University of Virginia student Otto Warmbier has been sentenced by North Korea to 15 years of hard labor for crimes against the isolated state, a North Korean official told CNN on Wednesday, March 16.
Warmbier, 21, traveled to North Korea’s capital of Pyongyang over the holidays through a China-based travel organization known as the Young Pioneer Tours. On January 2, the college student was arrested at the airport as he was boarding a plane.
His crime against the state, according to North Korea, was stealing a banner, which apparently had North Korean propaganda on it, from his hotel during his stay.

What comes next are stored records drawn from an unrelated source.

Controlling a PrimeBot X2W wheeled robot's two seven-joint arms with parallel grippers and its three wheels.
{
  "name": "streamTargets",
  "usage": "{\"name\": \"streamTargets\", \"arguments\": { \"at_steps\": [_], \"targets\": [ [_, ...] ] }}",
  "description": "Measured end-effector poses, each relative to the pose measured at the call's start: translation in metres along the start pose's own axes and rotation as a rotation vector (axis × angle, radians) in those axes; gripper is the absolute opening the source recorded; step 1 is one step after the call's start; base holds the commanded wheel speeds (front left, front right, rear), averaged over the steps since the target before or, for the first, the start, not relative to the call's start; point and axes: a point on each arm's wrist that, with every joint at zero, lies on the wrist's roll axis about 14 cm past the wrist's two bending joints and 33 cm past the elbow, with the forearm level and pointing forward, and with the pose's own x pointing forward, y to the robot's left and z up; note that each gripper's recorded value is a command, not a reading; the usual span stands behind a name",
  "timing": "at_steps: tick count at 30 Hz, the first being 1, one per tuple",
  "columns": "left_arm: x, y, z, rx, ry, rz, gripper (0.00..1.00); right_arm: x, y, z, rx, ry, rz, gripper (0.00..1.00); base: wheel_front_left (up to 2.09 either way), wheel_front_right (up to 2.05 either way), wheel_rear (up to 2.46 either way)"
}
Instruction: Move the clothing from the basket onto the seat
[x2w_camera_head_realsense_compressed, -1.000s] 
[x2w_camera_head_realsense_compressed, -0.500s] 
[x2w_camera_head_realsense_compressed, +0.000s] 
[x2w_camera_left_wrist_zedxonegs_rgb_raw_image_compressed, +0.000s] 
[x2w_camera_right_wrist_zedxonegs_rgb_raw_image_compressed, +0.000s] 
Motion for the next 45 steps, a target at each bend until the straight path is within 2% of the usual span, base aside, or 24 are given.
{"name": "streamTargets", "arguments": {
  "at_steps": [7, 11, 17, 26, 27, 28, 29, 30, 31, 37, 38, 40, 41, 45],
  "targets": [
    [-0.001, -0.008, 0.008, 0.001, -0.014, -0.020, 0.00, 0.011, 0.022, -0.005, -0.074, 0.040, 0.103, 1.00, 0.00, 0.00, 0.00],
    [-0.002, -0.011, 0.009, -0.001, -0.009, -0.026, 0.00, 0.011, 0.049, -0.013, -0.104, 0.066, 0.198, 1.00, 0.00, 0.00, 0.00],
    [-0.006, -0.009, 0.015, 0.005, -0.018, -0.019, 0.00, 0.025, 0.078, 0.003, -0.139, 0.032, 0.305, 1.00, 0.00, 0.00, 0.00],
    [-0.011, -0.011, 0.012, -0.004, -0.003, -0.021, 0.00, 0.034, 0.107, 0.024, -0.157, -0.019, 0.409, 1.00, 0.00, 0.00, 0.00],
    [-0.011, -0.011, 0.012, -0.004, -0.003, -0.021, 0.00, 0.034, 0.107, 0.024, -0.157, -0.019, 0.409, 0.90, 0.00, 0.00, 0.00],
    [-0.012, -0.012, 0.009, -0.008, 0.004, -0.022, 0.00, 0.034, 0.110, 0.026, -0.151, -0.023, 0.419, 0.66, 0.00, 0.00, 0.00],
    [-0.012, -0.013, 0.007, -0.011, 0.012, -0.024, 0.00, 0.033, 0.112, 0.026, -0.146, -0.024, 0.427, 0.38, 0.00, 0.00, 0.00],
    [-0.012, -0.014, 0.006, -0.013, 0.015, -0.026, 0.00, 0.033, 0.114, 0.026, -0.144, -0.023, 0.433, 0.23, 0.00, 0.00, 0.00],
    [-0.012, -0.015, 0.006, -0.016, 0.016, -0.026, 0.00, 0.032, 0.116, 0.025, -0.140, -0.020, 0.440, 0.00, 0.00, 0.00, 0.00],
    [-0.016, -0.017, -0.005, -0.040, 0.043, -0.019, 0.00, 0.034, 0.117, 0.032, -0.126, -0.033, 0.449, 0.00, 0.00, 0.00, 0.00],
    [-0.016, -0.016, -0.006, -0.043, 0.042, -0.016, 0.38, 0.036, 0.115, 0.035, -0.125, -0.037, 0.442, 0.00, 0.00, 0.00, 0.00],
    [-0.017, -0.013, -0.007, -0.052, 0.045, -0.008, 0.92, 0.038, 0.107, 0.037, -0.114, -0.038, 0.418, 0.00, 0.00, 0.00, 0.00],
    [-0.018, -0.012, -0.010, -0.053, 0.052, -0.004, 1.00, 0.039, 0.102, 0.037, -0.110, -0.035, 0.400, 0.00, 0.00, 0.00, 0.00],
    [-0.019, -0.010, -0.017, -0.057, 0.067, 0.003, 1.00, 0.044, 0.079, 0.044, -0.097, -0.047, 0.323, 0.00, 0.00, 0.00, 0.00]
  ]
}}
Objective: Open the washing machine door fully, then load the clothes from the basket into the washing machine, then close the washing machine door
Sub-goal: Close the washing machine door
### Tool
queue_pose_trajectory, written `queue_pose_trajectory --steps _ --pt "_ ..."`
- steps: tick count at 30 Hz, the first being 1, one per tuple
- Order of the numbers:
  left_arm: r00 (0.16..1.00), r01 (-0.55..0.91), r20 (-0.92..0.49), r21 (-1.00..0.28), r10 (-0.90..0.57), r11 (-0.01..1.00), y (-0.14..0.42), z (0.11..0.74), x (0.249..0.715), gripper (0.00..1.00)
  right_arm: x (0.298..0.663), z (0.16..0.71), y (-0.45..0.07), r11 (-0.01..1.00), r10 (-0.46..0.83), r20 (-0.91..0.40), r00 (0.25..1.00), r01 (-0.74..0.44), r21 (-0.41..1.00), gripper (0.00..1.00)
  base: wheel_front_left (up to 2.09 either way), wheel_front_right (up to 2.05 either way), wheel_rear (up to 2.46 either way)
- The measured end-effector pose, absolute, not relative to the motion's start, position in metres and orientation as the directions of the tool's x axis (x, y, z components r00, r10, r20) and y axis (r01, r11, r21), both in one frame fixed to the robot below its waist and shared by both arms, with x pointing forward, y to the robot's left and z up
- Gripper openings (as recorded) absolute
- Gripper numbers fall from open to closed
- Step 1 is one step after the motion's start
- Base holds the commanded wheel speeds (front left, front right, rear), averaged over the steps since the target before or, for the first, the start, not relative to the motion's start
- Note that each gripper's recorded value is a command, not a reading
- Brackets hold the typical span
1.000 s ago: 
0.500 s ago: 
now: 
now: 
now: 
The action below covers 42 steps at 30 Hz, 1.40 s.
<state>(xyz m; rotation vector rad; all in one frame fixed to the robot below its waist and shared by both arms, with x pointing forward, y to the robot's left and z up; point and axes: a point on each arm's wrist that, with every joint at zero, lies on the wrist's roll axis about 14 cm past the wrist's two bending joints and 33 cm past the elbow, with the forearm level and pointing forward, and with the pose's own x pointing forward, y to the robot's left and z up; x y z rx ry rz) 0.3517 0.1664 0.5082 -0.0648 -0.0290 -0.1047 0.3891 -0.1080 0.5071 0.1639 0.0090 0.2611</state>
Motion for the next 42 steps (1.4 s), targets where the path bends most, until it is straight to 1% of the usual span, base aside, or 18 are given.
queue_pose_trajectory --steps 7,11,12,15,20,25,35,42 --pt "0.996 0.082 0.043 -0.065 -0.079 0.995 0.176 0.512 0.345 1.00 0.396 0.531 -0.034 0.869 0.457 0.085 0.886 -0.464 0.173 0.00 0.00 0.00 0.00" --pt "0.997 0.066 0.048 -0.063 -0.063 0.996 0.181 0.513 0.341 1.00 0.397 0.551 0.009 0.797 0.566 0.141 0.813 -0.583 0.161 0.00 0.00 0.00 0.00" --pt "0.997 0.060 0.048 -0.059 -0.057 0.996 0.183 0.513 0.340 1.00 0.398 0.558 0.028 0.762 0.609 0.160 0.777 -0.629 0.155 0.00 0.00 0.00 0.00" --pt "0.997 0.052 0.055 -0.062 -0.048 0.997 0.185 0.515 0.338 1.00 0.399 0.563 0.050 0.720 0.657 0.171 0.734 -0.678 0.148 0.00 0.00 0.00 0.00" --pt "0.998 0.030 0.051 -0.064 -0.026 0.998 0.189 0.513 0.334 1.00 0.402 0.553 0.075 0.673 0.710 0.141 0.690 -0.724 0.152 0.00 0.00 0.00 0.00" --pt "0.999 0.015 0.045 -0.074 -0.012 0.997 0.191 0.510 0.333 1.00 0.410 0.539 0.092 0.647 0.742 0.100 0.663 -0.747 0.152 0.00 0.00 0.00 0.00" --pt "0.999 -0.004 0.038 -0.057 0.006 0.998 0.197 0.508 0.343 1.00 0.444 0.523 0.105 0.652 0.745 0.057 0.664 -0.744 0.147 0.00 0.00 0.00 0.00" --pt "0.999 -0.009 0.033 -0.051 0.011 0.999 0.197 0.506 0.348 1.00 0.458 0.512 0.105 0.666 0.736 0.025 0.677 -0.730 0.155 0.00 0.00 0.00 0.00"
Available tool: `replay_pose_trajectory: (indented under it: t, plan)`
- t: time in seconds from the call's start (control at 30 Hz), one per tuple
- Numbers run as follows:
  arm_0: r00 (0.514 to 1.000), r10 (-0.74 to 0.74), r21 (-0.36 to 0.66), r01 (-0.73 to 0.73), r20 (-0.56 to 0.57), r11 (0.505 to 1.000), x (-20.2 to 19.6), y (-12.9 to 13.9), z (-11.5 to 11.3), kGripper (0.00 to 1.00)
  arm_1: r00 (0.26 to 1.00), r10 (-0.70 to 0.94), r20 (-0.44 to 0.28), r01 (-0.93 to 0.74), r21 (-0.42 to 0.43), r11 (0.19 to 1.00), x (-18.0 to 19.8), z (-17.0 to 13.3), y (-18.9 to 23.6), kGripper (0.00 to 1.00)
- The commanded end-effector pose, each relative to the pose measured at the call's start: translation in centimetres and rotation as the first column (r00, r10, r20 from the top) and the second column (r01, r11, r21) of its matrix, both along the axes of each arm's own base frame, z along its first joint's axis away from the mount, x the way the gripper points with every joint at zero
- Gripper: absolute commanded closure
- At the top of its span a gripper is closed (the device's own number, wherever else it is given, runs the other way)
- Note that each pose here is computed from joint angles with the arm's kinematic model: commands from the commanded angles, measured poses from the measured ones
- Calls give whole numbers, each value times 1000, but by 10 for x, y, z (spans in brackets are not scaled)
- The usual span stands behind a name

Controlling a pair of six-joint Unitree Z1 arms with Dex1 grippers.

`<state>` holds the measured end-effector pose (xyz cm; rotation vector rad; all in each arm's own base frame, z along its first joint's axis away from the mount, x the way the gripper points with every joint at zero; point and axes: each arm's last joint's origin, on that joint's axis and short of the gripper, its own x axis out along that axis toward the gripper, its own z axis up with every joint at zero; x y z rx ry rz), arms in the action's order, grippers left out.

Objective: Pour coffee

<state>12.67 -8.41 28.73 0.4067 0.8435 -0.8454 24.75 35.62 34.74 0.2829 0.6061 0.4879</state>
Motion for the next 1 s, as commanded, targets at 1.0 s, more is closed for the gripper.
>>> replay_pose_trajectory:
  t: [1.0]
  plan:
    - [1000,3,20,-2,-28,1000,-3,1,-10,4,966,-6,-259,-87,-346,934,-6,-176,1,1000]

In a press conference last month, Warmbier — flanked by security guards — read an apology statement. “I committed the crime of taking down a political slogan from the staff holding area of the Yanggakdo International Hotel,” he said at the time. “I never, never should have allowed myself to be lured by the United States administration to commit a crime in this country. I wish that the United States administration never manipulate people like myself in the future to commit crimes against foreign countries. I entirely beg you, the people and government of the DPRK, for your forgiveness. Please! I made the worst mistake of my life!”
The U.S. State Department’s spokesman Mark Toner called for Warmbier’s release this week. “Now that Mr. Warmbier has gone through the criminal process, we would urge [North Korean officials] to grant him a special pardon and release him,” Toner said, while White House Press Secretary Josh Earnest added that any claims made against the college junior “would not give rise to arrest or imprisonment in the United States or in just about any other country in the world.”
Earnest also accused the hermit state of using “U.S. citizens as pawns to pursue a political agenda.”
Just this past week, the increasingly reclusive state fired two ballistic missiles, which resulted in President Obama ordering new sanctions against North Korea. In his statement on Wednesday, March 16, Obama called the state’s recent nuclear and missile tests “illicit.”